##### Record excerpts #####

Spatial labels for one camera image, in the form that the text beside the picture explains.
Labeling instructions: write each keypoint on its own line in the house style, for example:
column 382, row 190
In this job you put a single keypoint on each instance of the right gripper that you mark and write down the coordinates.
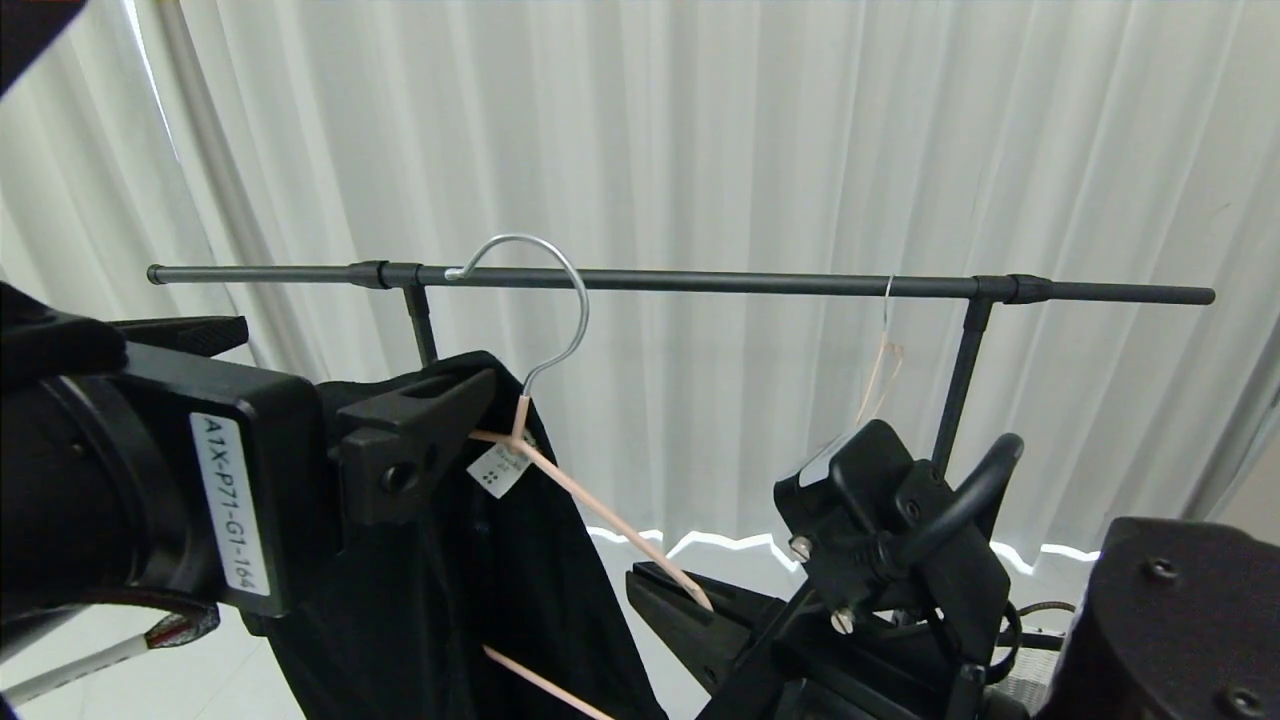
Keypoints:
column 800, row 690

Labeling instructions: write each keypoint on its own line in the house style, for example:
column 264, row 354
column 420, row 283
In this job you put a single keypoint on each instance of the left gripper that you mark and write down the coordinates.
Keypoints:
column 280, row 480

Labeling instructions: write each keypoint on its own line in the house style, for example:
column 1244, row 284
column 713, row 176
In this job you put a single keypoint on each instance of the pink clothes hanger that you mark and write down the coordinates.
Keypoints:
column 600, row 508
column 880, row 380

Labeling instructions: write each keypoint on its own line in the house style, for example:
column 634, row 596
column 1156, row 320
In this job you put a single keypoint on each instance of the black garment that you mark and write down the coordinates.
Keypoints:
column 500, row 600

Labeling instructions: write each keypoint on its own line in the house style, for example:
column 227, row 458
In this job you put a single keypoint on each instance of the black clothes rack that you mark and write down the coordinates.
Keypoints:
column 750, row 283

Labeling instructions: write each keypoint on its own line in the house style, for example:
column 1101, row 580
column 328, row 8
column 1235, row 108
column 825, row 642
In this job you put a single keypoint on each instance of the white curtain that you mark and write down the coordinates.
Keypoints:
column 750, row 130

#####

- What you need to do
Reading through the material above, work out how many lines include "this", then state that number alone.

- Response area
6